Access to technology is typically not an issue for this industry in Canada. For the most part, both the process and product technologies utilized are up-to-date, either as a result of in-house development or through licensing agreements with parent companies or other technology providers. Some of this technology has been developed in Canada, but the trend in this industry has been to centralize R&D activities close to the head office, and with the exception of NOVA Chemicals, all of the major research centres are outside Canada.

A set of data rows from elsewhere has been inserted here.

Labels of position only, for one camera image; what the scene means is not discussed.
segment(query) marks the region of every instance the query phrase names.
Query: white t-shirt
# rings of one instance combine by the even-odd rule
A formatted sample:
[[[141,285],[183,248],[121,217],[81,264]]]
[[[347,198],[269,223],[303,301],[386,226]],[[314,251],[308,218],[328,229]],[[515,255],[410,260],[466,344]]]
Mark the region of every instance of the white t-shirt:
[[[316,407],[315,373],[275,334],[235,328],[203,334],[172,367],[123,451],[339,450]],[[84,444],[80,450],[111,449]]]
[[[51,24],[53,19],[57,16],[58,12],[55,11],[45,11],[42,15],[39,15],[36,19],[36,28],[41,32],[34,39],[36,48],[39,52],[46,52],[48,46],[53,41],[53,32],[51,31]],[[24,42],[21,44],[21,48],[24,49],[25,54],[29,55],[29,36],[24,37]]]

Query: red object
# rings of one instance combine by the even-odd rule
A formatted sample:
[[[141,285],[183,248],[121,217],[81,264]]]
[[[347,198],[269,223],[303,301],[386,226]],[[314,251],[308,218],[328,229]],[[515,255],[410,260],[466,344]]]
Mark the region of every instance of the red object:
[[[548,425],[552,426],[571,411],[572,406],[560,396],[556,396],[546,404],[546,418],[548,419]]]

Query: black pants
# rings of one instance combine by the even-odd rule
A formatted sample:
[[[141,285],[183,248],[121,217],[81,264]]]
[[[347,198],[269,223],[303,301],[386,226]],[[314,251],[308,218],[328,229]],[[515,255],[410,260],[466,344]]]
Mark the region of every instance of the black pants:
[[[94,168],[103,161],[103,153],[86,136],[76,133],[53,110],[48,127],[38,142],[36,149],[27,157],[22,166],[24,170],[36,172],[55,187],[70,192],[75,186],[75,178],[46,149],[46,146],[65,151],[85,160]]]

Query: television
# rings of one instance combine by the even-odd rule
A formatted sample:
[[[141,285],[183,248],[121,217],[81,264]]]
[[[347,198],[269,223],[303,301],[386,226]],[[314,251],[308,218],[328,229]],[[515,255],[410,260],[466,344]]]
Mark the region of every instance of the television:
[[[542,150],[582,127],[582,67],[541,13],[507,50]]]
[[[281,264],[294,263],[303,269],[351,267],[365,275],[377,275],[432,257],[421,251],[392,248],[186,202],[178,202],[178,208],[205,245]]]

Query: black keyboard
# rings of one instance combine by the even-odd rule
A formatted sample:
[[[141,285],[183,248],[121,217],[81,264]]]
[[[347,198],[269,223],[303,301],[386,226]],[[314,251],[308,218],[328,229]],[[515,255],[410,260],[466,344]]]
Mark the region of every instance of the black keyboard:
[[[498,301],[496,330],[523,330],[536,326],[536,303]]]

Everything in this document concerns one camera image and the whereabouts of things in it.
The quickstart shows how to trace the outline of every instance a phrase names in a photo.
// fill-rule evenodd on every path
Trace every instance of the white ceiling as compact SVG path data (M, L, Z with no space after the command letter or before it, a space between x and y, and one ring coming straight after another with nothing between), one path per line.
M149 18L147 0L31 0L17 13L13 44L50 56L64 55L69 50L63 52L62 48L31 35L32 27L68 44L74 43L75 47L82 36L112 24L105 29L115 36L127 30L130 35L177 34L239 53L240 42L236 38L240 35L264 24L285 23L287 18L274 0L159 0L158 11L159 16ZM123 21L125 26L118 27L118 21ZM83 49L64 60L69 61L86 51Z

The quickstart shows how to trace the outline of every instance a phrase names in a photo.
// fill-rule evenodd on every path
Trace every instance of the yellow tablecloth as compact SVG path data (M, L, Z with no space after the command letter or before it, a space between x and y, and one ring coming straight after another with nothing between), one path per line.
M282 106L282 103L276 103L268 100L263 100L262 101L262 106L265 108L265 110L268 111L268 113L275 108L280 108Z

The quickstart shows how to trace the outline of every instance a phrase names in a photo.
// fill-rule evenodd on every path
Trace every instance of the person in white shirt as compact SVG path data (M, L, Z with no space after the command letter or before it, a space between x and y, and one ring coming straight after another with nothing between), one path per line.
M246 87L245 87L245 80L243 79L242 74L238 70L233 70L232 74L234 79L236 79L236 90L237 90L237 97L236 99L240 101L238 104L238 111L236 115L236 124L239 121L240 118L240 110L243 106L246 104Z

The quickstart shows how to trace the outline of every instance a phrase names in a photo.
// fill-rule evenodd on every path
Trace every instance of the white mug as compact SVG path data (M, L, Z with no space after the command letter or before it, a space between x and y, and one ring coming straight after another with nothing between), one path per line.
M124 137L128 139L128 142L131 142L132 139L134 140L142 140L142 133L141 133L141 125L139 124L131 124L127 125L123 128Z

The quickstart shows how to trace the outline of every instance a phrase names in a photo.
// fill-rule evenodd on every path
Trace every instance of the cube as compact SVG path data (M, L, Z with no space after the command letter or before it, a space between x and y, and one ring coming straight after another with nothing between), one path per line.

Against this general trend, Canada has had some limited successes in attracting niche R&D activity, driven by the fact that performing research in Canada is very cost effective. There is a good supply of qualified scientists engineers, and salary costs for this highly-skilled labour are lower than in other industrialized countries. Canada also offers more favourable tax treatment to R&D expenditures than other G7 countries. It is estimated that the cost of performing R&D in Canada is 18 percent lower than the comparable cost in the United States or Japan, and 40 percent lower compared to Germany.